Gregory Steen: Unarmed, shot in the back, jailed for his trouble

A 31 year old man is sitting in the Travis County Jail awaiting trial for aggravated robbery in a case with no weapon and a strong motivation on the part of the Austin Police Department to pursue a fabricated charge. For the APD, the alternative would be loss of public confidence in the fairness or competence of police conduct, or both. For the defendant, the consequence could be a daunting 99 year prison term. After police shot Steen at the scene of an alleged robbery, he has already lost a kidney, nine months of his life and more.

On the night of October 11, 1997, Gregory Steen, an African-American, was in a North Austin house well known to police and neighbors as a drug den. Hearing that police were outside, and knowing that his presence constituted a probation violation, Steen broke a back window and jumped out. While running from the scene, a police officer stationed in a neighboring yard shot him in the back. The officer, Keith Sheffield, claims he fired because he thought Steen had a gun, even though it was dark, a heavy rain was falling, and Steen was 60 feet away. No gun was ever found to substantiate this officer's story.

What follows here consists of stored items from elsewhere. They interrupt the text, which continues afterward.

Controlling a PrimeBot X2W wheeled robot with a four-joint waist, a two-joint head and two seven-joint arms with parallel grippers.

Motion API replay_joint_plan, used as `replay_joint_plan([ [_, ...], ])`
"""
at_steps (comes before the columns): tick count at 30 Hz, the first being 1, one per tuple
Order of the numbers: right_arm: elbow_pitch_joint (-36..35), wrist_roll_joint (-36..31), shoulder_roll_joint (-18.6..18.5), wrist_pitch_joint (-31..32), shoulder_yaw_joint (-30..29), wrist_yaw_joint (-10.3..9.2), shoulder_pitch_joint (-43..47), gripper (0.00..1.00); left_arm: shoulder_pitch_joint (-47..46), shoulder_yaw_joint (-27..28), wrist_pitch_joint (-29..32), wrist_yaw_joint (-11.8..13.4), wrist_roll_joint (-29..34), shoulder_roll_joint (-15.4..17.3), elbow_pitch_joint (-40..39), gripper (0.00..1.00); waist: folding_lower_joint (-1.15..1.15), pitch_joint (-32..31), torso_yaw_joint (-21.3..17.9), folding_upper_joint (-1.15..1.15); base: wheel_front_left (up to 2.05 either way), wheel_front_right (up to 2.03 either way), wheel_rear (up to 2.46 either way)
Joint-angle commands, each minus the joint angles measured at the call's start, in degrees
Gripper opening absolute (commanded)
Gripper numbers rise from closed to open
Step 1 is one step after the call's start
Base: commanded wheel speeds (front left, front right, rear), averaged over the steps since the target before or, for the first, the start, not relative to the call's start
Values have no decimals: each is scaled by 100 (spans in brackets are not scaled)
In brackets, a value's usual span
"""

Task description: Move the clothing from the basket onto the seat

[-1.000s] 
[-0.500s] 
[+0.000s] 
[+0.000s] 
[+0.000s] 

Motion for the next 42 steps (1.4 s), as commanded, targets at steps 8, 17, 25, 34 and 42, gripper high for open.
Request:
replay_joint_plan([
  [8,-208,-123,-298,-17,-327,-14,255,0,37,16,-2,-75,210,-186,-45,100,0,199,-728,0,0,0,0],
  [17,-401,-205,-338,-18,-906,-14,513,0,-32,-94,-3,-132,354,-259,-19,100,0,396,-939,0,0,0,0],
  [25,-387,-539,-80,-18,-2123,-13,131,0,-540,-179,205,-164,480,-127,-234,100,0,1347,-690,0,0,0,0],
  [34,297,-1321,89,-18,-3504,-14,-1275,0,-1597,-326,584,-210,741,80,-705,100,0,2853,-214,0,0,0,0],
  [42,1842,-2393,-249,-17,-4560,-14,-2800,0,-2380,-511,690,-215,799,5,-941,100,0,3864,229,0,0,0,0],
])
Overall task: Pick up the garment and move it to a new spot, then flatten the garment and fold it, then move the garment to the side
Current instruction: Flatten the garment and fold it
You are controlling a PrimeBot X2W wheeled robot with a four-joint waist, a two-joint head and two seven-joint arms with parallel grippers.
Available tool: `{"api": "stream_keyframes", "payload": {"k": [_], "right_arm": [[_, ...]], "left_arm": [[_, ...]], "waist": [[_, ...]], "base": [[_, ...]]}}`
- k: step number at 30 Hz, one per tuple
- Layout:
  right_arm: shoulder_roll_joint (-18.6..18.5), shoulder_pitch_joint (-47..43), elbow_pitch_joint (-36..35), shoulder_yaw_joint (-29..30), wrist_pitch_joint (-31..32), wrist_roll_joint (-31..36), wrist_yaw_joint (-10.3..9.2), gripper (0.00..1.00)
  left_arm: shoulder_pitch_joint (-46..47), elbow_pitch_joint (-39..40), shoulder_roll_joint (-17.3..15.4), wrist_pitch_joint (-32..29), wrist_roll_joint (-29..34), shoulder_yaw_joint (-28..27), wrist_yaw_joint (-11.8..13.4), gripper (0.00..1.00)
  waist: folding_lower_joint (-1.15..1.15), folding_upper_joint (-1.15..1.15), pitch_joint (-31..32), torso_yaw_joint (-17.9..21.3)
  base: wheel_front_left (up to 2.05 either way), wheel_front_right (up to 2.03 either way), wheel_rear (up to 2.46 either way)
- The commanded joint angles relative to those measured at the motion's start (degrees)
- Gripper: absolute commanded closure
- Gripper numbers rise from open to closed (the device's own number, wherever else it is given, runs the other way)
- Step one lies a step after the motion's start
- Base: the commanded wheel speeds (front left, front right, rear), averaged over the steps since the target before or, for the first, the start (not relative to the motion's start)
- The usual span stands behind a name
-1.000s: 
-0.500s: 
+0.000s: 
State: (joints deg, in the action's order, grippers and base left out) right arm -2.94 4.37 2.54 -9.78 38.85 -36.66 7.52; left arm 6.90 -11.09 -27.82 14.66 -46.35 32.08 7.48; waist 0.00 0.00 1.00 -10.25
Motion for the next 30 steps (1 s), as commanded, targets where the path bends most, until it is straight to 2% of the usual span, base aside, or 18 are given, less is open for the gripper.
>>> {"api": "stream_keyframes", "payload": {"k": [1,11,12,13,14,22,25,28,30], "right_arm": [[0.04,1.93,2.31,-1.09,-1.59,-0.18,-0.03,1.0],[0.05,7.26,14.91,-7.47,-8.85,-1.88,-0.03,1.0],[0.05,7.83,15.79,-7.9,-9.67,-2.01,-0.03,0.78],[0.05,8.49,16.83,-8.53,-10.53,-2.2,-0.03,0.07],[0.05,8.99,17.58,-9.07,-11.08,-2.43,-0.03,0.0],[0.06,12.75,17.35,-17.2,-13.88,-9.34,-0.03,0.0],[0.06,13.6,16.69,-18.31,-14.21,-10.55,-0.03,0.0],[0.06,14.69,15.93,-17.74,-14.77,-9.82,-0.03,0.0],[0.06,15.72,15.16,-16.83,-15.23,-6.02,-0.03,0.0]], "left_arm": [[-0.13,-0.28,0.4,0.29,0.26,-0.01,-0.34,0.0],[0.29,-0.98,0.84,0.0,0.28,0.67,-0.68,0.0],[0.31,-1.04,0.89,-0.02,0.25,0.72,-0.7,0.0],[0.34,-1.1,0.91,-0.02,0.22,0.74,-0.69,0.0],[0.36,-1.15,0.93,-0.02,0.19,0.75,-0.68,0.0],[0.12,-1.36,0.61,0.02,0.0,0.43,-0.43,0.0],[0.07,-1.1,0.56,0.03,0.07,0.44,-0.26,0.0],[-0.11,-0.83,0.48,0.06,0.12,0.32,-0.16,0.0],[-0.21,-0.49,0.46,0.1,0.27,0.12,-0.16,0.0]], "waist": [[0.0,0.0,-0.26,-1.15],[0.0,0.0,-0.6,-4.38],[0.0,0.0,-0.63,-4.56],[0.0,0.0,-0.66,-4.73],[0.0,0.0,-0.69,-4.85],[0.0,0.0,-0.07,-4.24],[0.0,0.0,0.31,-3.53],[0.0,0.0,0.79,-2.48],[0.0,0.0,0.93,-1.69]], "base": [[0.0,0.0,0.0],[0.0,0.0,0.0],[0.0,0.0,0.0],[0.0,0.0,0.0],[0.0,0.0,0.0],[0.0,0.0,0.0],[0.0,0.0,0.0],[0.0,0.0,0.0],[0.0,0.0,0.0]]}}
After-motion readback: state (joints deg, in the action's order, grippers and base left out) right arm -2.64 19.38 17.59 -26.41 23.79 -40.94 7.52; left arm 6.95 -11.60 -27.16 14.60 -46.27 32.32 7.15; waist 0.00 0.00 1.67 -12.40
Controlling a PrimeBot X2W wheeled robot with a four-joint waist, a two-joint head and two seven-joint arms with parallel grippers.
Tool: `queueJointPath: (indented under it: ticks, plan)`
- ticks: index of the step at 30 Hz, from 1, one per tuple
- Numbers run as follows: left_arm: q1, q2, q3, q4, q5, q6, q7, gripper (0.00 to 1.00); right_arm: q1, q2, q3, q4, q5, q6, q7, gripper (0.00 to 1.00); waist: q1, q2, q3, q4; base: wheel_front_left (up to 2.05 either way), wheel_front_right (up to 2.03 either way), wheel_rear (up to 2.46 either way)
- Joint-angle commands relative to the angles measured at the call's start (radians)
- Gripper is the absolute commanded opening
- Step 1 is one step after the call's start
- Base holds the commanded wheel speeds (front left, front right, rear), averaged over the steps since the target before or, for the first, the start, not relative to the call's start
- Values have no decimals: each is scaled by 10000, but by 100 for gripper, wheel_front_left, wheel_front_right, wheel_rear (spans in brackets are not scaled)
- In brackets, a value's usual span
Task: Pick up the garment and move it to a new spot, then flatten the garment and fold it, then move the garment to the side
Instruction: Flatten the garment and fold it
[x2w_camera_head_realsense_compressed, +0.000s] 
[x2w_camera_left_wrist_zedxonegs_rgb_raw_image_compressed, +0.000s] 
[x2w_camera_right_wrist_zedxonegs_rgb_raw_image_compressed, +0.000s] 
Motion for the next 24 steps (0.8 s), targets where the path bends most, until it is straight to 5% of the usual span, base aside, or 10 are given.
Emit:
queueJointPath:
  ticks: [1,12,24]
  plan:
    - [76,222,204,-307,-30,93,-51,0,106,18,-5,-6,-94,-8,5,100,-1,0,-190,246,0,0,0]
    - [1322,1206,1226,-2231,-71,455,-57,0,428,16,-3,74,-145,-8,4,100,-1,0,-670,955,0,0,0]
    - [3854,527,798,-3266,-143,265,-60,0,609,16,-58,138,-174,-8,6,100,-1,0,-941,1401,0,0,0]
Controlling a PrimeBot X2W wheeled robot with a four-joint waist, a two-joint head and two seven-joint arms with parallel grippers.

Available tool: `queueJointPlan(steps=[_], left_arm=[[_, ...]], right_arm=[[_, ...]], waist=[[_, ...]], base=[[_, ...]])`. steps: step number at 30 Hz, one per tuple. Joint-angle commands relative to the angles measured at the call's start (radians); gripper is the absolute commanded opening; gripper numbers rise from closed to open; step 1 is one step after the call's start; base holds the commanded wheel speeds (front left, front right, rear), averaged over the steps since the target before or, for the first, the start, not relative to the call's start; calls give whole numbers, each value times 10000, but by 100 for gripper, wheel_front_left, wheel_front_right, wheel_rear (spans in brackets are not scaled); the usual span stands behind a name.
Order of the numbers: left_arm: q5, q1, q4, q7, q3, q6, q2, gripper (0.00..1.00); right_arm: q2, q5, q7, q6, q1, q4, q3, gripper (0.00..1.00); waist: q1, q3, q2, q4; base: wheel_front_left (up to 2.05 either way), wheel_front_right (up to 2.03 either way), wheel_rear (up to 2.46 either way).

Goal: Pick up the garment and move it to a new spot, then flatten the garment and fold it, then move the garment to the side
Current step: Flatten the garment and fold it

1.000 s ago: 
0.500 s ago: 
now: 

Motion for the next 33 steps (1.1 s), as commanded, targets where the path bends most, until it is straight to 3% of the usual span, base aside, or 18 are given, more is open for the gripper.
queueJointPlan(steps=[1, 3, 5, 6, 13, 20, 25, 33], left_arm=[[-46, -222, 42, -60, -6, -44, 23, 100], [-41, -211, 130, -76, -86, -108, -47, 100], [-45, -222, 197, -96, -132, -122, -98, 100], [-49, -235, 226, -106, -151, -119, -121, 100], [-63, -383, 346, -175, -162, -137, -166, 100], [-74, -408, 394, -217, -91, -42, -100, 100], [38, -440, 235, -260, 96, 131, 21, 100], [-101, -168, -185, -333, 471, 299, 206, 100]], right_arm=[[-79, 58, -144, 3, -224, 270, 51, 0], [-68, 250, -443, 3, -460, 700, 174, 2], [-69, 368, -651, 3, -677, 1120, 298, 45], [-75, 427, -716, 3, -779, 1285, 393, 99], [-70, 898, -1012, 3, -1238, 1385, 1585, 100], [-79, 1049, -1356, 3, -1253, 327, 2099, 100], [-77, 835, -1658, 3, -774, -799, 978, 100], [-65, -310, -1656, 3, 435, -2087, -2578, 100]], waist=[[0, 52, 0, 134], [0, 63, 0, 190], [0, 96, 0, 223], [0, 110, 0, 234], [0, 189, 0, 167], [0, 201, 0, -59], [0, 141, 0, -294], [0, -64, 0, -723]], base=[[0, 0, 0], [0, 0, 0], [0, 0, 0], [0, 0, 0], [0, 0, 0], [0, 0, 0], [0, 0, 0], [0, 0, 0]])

Official APD procedures permit an officer to fire at a fleeing person only if he or she clearly poses "a threat of death or serious injury to either the officer or another." The department, with Chief Stan Knee at the fore, has closed ranks to support Sheffield's highly questionable justification for the shooting. Steen maintains that the robbery charge was invented to protect Sheffield from the consequences of bad judgement, since no one from inside the house ever claimed that Steen stole anything.

For his part, Sheffield's violation of APD policy, resulting as it did in traumatic injury to a young man, cost him nothing. A one-day suspension was waived by Chief Knee almost as quickly as it was ordered despite the chief's admission to the Austin-American Statesman that Sheffield "made a mistake" in the incident. Louie White, a retired APD captain and NAACP activist, calls the suspension a disgrace, saying that Sheffield should have been fired. And truly, if shooting an unarmed man in the back doesn't warrant a reprimand at Chief Knee's APD, its hard to imagine what would.

With evidence for the aggravated robbery charge so sparse, Steen's trial in August may come down to character, with victory going to the side that can sell its take on his personality. In a country still light years from burying racism, the District Attorney could prevail by painting him as a drug abuser and a drifter. Those closer to Steen portray him as a flawed man who, nonetheless, does not have it in him to hurt anyone. "He has such a heart," says Carol King, Steen's mother, adding that he has never associated with "thugs and gangs. That's not who he is."